Problem to work on
From the first line of the data through the line containing "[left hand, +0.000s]", return each line exactly.

Material provided
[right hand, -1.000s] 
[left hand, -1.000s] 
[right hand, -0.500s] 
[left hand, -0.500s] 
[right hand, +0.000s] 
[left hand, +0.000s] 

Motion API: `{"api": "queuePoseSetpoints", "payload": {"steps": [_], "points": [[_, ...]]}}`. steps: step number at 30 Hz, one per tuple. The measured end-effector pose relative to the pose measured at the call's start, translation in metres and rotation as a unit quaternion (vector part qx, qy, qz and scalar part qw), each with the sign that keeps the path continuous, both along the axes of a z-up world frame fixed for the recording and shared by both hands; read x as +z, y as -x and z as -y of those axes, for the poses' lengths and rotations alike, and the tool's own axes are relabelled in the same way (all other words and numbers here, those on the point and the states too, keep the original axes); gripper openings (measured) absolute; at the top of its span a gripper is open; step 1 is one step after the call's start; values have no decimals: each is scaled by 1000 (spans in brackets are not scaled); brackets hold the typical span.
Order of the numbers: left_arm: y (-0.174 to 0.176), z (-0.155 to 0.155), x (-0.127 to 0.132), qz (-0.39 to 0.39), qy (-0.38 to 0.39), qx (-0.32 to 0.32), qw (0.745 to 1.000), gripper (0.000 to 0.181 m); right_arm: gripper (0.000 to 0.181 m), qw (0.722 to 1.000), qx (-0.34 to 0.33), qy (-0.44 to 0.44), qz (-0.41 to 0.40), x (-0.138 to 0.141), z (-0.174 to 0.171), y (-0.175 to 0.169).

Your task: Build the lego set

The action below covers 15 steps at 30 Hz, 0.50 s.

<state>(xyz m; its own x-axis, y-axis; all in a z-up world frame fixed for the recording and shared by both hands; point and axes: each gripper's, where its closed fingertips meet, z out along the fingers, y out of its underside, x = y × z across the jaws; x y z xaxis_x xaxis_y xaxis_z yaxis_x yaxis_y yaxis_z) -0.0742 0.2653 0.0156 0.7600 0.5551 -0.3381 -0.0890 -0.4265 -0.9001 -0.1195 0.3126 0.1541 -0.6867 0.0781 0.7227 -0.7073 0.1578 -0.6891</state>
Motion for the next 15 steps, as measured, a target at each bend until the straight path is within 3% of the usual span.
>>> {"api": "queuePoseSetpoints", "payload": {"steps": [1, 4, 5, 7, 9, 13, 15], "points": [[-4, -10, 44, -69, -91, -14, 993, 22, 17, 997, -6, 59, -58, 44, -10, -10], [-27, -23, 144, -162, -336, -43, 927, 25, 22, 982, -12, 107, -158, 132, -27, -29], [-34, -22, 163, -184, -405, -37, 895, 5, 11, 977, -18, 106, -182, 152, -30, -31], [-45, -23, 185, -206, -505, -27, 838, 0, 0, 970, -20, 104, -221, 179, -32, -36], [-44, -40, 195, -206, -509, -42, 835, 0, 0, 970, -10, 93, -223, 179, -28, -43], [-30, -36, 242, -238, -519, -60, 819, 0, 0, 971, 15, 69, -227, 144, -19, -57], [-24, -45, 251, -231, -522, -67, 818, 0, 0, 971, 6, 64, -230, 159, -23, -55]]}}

Output
[right hand, -1.000s] 
[left hand, -1.000s] 
[right hand, -0.500s] 
[left hand, -0.500s] 
[right hand, +0.000s] 
[left hand, +0.000s] 

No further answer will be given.